**Task to carry out:** Pick out the lines in the listing below that contain the word "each" and copy them.

**Material to process:**

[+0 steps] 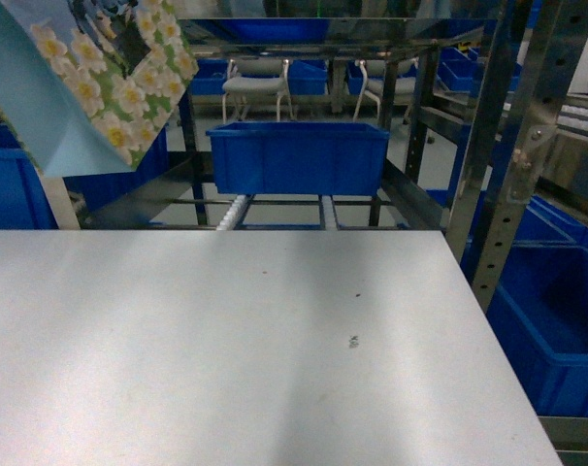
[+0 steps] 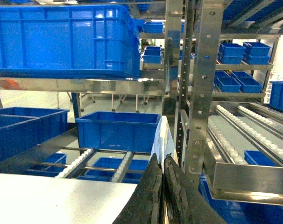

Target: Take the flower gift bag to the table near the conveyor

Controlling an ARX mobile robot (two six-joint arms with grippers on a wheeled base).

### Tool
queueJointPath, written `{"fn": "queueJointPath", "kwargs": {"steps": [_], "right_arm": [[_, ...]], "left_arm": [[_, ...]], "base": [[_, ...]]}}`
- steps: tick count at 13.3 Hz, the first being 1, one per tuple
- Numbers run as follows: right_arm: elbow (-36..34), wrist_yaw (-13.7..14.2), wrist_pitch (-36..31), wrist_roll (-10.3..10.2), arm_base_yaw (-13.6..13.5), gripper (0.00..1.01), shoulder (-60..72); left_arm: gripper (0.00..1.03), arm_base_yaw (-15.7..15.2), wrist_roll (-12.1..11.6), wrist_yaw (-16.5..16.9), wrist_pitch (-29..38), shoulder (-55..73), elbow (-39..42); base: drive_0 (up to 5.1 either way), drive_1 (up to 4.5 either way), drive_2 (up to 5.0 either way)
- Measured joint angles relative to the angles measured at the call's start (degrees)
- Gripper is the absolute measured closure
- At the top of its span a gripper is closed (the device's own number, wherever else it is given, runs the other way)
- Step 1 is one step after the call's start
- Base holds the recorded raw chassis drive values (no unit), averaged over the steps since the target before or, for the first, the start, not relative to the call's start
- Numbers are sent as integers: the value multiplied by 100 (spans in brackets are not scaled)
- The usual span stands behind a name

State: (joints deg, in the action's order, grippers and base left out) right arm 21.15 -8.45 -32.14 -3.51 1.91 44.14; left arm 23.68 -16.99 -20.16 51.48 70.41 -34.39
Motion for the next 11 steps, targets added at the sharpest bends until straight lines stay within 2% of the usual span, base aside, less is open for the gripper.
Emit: {"fn": "queueJointPath", "kwargs": {"steps": [11], "right_arm": [[0,-2,-17,0,0,98,0]], "left_arm": [[101,4,-2,0,-4,-2,0]], "base": [[-501,244,244]]}}
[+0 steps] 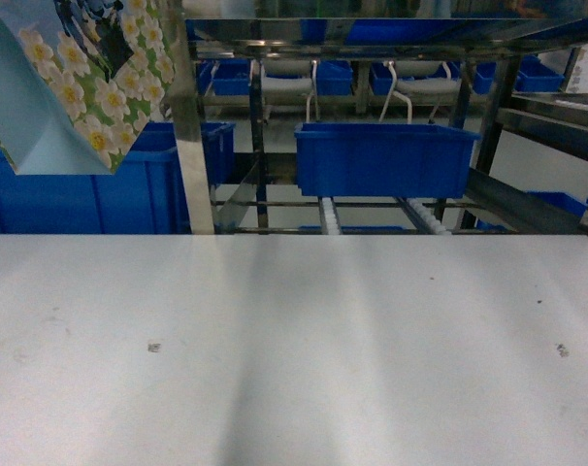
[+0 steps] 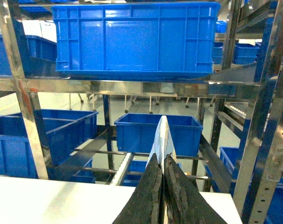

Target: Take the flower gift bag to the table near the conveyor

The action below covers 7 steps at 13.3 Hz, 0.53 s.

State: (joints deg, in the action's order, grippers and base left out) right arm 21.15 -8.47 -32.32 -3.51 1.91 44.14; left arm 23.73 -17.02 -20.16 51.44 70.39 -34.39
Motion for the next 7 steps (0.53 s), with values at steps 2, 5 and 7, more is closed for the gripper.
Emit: {"fn": "queueJointPath", "kwargs": {"steps": [2,5,7], "right_arm": [[0,2,-28,0,2,98,-7],[0,2,-7,0,0,98,0],[0,2,-11,0,2,98,0]], "left_arm": [[101,2,2,4,24,2,0],[101,0,0,0,-2,2,0],[101,4,2,4,4,2,0]], "base": [[-504,241,241],[-495,250,250],[-503,243,243]]}}
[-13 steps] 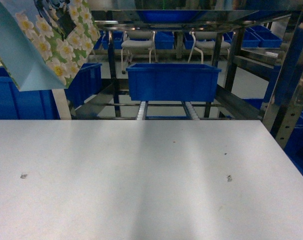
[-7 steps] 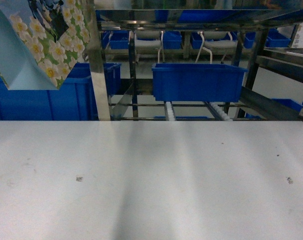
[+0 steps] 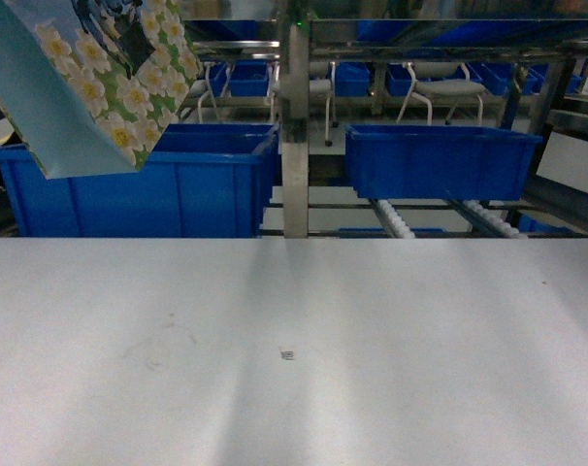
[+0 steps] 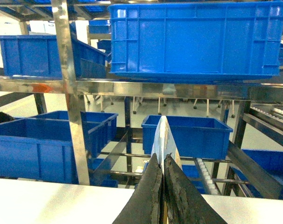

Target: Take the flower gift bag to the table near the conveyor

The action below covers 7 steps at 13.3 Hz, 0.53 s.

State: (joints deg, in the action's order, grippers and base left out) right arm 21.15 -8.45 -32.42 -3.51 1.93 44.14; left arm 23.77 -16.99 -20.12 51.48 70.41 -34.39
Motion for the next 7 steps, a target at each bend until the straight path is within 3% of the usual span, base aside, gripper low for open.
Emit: {"fn": "queueJointPath", "kwargs": {"steps": [7], "right_arm": [[0,-13,15,2,0,98,0]], "left_arm": [[101,-9,-2,0,4,0,0]], "base": [[0,0,0]]}}
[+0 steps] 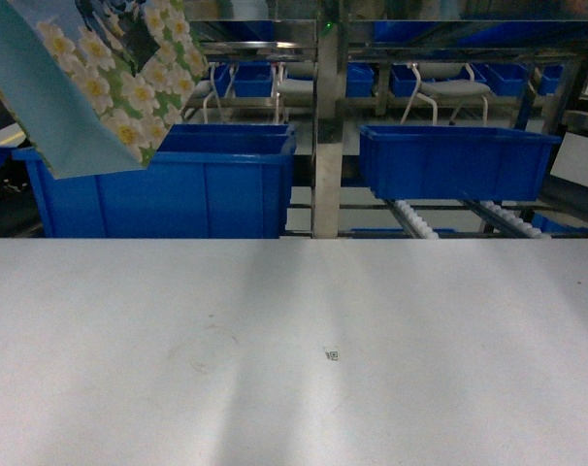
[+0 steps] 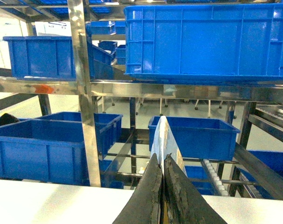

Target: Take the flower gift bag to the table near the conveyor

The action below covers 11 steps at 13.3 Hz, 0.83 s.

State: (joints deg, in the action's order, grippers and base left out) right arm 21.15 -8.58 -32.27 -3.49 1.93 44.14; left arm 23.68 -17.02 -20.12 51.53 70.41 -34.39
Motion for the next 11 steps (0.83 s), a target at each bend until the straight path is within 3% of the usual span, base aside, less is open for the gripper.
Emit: {"fn": "queueJointPath", "kwargs": {"steps": [5,6,8,11], "right_arm": [[0,-9,20,-7,2,98,0],[0,-166,-111,-17,0,98,166],[0,-459,-688,-37,39,98,848],[20,-743,-2024,4,304,98,2494]], "left_arm": [[101,0,0,-2,0,0,0],[101,0,0,-2,0,0,0],[101,0,2,-4,0,0,0],[101,0,0,-4,0,0,0]], "base": [[0,0,0],[0,0,0],[0,0,0],[0,0,0]]}}
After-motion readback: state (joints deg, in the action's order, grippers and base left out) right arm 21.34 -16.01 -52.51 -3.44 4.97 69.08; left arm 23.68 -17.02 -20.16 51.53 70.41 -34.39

**Response area:**
Motion for the next 7 steps, a target at each bend until the straight path is within 3% of the usual span, base aside, gripper low for open.
Motion for the next 11 steps (0.83 s), a target at each bend until the straight path is within 3% of the usual span, base aside, less is open for the gripper.

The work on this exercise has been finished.